When Yablong talks about what hockey taught him most directly, he comes back to roles and accountability. On a small roster, everyone has a job, and the best teams put people in positions that match their strengths. That mentality shapes how he works on case teams now: assigning the right person to the right workstream, leaning on people where they're strongest, and also stretching teammates so they can develop. He's intentional about spending extra time with newer team members—walking through how to build a slide or structure an analysis—then letting them try, while staying available to guide them back if they drift off course. And on the accountability side, he's blunt: if you mess up, you own it. Don't blame someone else. Learn from it. Fix it.
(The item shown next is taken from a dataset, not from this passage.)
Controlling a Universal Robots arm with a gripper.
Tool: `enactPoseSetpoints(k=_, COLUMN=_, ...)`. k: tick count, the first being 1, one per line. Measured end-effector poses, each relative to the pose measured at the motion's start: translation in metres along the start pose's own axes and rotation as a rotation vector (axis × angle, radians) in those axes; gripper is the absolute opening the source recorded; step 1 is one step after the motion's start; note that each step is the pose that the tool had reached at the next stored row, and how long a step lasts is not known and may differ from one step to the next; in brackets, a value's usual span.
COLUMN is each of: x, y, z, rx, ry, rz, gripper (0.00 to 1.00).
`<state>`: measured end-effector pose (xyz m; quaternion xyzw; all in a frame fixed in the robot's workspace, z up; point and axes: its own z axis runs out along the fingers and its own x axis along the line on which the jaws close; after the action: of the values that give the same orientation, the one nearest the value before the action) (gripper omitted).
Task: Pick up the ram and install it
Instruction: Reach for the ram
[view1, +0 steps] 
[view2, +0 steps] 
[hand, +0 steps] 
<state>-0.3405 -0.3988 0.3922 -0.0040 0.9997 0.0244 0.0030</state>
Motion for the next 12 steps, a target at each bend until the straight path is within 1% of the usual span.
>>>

He still remembers a coach describing him as a "one-timer"—someone you tell once, and it sticks—and he tries to bring that standard into professional life: learn quickly, improve immediately, and don't repeat the same mistake.

For Wesleyan student-athletes who want to follow a path into finance or consulting, his advice starts where good recruiting stories start: genuine interest. Be curious. Demonstrate that you've taken time to understand the field you're pursuing—why you want it and what you think the work actually is. Pair that with networking: talk to people, learn the landscape, and let that learning sharpen your story in interviews. If you're heading toward consulting specifically, he's practical about it: you need to practice case interviews. Preparation matters.

And when he looks back at the arc from Goldman to Bain to Tuck and back, the decision he's happiest about is resisting the idea that success requires staying on one narrow track. He's glad he gave himself permission to explore and build range—an outlook shaped in part by reading Range by David Epstein and embracing the idea that starting as a generalist can compound over time. If he could speak to his senior-year self at Wesleyan, the message would be simple: stay open to variety and new opportunities. Not every path is a straight line—and for athletes who've learned to adjust shift by shift, that's not a risk. It's a strength.